During the development process, we tried to use streams together with asynchrony (boost :: Asio allows this). But this approach is more likely to bring all the shortcomings of both approaches into your project, rather than provide any visible advantages: you will have to combine the need for control when accessing shared objects and the difficulty of writing asynchronous code.



Part 3. As we wrote the box, and wrote the platform



All services are arranged in containers and work remotely with the client server. And why then put the application on the client server? That's the question I asked the management when it came time to package the resulting product for installation on the server.



What is a platform? First, we deployed SaaS, a service that runs on our servers and allows you to configure your server. If you used any server control panel and bought it yourself - this is the solution for you. But it does not suit providers: they are not ready to provide access to the servers of their clients to a third-party company, and I understand them very well. This raises questions of both security and fault tolerance. Therefore, we decided to give them our entire SaaS so that they could deploy it at home. It’s like Amazon, which you can run in your own data center and connect to your billing. We called this solution a platform.



The first deployment did not go very smoothly. For each active user, we raised a separate container. Docker containers rise quickly, but service discovery does not work instantly: it is not intended to dynamically raise / stop containers within a second. And from the moment of raising to the moment when the service can be used, sometimes minutes passed !!!



I already wrote that the hosting user has changed a lot over the last decade. Now imagine: it buys a hosting from you - and gets access to the shell. WTF?!?! To use it, first he will have to find some SSH client (in Windows this can become a problem - by default there is no client there, I’m generally silent about mobile clients).



After he was able to get to the console, he needs to install the panel. And this operation is also not fast. And if something goes wrong? For example, RosKomNadzor may block the servers from which packages for your OS are downloaded. With such errors, the user will be left face to face.







You may argue that in most cases the user receives a panel already installed by the hoster, and the above does not apply to him. Maybe. But the panel running on the server consumes the resources you paid for (takes up disk space, eats your processor and memory). Its performance directly depends on the performance of the server (the server crashed - the panel crashed).

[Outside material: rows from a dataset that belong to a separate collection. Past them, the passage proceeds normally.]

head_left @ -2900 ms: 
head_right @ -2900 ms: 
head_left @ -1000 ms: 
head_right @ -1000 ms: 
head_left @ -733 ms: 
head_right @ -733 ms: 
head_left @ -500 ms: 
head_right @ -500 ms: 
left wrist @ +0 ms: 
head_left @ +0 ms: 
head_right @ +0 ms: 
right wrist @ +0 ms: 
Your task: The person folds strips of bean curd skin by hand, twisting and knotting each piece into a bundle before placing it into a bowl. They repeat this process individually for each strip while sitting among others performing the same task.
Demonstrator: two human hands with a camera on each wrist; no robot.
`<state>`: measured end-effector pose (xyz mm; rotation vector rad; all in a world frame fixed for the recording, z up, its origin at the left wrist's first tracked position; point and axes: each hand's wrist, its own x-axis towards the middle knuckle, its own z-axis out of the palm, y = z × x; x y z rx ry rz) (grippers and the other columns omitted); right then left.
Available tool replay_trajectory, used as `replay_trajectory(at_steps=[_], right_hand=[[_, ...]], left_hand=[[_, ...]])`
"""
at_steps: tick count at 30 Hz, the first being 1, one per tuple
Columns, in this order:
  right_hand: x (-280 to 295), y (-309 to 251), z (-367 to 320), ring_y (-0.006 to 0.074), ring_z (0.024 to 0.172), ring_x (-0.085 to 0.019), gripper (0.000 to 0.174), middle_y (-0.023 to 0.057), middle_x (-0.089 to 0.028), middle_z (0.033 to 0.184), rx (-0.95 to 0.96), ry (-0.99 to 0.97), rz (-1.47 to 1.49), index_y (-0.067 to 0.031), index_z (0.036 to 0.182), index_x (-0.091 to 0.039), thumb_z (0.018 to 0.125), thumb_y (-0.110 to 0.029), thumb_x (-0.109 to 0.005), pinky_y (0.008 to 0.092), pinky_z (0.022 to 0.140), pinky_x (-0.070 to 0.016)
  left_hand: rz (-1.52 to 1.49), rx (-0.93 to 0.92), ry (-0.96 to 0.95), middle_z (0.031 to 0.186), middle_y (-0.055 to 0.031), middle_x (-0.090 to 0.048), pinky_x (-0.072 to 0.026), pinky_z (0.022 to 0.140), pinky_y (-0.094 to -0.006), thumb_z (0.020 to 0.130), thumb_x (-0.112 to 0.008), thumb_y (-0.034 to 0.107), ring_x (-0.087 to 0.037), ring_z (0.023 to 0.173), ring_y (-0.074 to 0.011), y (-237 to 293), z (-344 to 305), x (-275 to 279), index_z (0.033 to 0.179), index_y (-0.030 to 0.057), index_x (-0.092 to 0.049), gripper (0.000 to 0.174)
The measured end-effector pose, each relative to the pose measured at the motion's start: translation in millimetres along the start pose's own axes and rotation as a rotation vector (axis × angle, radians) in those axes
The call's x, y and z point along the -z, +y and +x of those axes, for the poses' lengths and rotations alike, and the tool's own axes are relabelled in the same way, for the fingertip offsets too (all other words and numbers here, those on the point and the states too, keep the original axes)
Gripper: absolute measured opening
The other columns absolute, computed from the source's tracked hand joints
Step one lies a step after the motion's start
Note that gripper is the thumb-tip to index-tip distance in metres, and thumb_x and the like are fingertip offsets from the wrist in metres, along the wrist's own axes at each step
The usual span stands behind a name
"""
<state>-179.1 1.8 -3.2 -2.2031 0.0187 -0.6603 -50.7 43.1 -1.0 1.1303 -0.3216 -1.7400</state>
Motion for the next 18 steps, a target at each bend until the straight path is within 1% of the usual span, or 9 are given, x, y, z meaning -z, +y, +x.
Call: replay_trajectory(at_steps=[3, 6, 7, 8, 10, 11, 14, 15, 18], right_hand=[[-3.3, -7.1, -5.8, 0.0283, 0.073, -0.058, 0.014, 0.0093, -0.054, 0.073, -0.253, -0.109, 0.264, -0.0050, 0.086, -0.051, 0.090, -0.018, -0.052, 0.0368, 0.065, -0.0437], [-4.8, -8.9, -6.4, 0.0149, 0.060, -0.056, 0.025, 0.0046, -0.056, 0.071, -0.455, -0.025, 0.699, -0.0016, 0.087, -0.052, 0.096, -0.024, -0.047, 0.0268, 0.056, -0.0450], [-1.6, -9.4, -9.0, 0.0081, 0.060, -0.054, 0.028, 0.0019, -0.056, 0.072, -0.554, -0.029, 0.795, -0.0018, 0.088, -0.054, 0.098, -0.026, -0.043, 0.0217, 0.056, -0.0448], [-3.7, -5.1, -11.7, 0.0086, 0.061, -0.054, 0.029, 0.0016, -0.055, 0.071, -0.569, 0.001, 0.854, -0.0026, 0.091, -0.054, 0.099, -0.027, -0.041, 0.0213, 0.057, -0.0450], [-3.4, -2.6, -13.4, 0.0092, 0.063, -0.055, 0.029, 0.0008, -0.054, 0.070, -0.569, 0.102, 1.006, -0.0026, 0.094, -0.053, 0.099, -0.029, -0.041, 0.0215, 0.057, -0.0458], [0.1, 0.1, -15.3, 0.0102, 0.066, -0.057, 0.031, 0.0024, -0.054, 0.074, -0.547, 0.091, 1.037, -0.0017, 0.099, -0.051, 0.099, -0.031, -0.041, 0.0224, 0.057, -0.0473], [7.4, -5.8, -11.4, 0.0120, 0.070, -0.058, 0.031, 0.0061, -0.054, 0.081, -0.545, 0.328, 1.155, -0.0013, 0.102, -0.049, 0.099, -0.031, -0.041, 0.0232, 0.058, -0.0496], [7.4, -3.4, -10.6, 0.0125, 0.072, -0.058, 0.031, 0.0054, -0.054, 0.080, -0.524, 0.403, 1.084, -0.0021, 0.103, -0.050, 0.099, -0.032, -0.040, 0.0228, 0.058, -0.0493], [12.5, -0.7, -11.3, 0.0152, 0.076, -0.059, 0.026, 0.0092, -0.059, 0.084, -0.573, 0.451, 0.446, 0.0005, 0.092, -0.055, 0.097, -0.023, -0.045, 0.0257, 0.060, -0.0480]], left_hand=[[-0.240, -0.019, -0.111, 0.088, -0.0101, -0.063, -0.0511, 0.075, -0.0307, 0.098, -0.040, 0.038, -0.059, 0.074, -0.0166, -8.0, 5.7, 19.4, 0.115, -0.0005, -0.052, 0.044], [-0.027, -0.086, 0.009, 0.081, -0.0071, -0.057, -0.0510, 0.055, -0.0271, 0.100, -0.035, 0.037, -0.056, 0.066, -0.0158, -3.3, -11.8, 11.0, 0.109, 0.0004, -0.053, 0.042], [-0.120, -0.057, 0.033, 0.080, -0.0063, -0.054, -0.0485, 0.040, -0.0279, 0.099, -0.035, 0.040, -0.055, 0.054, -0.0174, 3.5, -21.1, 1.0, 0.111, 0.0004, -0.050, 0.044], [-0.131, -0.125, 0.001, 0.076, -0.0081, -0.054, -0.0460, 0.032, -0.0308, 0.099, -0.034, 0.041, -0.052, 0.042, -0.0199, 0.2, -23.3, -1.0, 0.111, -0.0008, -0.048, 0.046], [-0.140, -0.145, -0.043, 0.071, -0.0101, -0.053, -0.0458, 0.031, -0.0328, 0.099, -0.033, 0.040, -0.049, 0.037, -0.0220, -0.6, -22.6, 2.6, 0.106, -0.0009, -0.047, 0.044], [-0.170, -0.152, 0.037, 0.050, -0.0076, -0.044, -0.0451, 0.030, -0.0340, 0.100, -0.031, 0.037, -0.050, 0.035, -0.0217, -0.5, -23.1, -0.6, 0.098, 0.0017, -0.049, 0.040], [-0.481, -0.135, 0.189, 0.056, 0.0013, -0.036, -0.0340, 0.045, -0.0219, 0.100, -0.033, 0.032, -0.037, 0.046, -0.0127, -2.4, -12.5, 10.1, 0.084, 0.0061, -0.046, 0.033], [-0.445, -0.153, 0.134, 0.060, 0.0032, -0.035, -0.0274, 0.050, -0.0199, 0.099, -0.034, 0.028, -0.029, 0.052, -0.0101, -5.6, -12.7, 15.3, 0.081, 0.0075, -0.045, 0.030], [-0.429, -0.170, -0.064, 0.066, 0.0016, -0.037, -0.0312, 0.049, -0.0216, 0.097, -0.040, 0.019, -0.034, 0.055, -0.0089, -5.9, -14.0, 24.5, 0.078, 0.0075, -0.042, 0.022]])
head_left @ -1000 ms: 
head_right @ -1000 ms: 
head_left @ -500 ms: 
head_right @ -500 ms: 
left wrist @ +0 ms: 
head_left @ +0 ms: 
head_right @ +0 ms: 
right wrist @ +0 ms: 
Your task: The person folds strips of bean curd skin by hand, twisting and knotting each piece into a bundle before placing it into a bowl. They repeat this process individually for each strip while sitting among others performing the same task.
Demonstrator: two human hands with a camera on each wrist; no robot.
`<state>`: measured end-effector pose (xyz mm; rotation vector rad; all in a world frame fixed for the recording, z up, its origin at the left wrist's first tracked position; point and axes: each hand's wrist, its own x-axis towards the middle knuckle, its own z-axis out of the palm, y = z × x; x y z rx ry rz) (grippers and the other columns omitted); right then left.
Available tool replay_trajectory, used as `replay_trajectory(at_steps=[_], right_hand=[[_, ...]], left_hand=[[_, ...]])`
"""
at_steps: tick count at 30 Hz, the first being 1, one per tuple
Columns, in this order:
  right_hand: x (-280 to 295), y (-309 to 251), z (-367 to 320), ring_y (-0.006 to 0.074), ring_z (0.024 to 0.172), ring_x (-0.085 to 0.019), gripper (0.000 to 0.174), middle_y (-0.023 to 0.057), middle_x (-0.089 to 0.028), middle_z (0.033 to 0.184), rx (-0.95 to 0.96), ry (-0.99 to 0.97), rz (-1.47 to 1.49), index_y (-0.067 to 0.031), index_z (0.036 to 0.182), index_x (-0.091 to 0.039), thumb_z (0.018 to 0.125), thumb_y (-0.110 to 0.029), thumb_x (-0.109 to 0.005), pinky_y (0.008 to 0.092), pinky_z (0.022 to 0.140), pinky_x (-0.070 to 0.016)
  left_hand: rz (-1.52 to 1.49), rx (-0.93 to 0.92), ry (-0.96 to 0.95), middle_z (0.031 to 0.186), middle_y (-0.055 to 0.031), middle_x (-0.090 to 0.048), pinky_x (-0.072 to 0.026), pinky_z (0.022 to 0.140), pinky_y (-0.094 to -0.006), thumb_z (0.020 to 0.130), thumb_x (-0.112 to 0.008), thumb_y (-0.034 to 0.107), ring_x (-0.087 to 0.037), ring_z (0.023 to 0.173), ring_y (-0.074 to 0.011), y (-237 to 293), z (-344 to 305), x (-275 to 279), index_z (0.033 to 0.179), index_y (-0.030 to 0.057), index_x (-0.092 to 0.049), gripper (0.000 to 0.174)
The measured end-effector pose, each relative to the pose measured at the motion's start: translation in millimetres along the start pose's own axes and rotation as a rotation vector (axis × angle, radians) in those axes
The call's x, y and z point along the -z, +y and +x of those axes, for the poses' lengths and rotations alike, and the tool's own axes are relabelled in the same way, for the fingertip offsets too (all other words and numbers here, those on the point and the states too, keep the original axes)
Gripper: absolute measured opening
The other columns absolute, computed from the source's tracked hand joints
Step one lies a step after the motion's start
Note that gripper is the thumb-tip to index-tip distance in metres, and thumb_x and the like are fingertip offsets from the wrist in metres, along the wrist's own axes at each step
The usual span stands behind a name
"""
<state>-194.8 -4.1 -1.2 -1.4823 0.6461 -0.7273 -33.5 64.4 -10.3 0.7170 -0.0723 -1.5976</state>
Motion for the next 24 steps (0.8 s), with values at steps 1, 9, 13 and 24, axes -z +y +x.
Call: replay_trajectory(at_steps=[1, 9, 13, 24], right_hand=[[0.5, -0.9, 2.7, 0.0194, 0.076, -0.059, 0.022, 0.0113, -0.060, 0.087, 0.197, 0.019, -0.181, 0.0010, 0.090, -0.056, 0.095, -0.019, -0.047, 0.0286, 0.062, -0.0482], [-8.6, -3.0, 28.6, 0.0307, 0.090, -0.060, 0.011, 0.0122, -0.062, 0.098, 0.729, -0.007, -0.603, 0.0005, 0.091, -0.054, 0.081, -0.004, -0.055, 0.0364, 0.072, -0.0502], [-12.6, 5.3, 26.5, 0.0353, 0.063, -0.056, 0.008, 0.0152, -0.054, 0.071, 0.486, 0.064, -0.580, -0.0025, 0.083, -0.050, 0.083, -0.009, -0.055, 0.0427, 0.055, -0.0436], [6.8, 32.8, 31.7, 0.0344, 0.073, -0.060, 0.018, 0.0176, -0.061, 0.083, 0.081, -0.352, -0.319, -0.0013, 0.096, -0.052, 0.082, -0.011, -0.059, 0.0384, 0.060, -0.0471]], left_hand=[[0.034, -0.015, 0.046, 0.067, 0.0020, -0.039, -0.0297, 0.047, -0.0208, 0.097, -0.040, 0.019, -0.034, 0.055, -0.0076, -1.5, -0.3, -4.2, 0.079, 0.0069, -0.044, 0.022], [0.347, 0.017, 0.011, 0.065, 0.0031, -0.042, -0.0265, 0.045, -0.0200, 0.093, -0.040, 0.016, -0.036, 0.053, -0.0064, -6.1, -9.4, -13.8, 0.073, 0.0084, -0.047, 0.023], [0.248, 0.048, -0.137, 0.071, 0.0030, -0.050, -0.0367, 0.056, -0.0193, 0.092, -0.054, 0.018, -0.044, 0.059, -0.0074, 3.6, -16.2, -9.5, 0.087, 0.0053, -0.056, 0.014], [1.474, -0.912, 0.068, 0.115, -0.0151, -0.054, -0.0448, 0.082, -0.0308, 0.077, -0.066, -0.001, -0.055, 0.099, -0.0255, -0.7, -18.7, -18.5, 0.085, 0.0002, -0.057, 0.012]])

There may still be those who do not use any panels and think: this does not concern me. But perhaps on your server, if you have one, some kind of panel still stands and eats resources, but you just don’t use it?



“So it’s even wonderful, you help us sell resources,” Russian hosters say. Others add: “Why do we spend our resources deploying a platform that consumes more than a stand-alone panel?”



There are several answers to this question.

  1. The quality of service is improving: you can control the panel version - quickly update it when new functionality appears or errors are detected; You can announce stocks right in the panel.
  2. On an infrastructure scale, you save disk, memory, and a processor, since some processes are launched only to serve active users, and some serve many clients simultaneously.
  3. Support does not need to analyze whether the behavior is a feature of a particular version of the panel or an error. It saves time.


Many more of our customers bought licenses in packs and then juggled them, reselling them to their customers. There is no longer any need to do this, in principle, meaningless work. After all, now this is one product.



In addition, we got the opportunity to use heavy solutions, offering previously inaccessible functionality. For example, a service to get screenshots of a site requires the launch of a headless chromium. I do not think that the user will be very happy if, due to such an operation, he runs out of memory and shot himself, say, MySQL.



In conclusion, I want to note that we learn from the experience of others and are actively developing our own. Logging, docker, service discovery, all kinds of delays, retries and queues ... Now you don’t remember everything that you had to master or reinvent. All this does not make development easier, but opens up new opportunities and makes our work more exciting.



The story is not over yet, but what happened can be viewed on the Vepp website .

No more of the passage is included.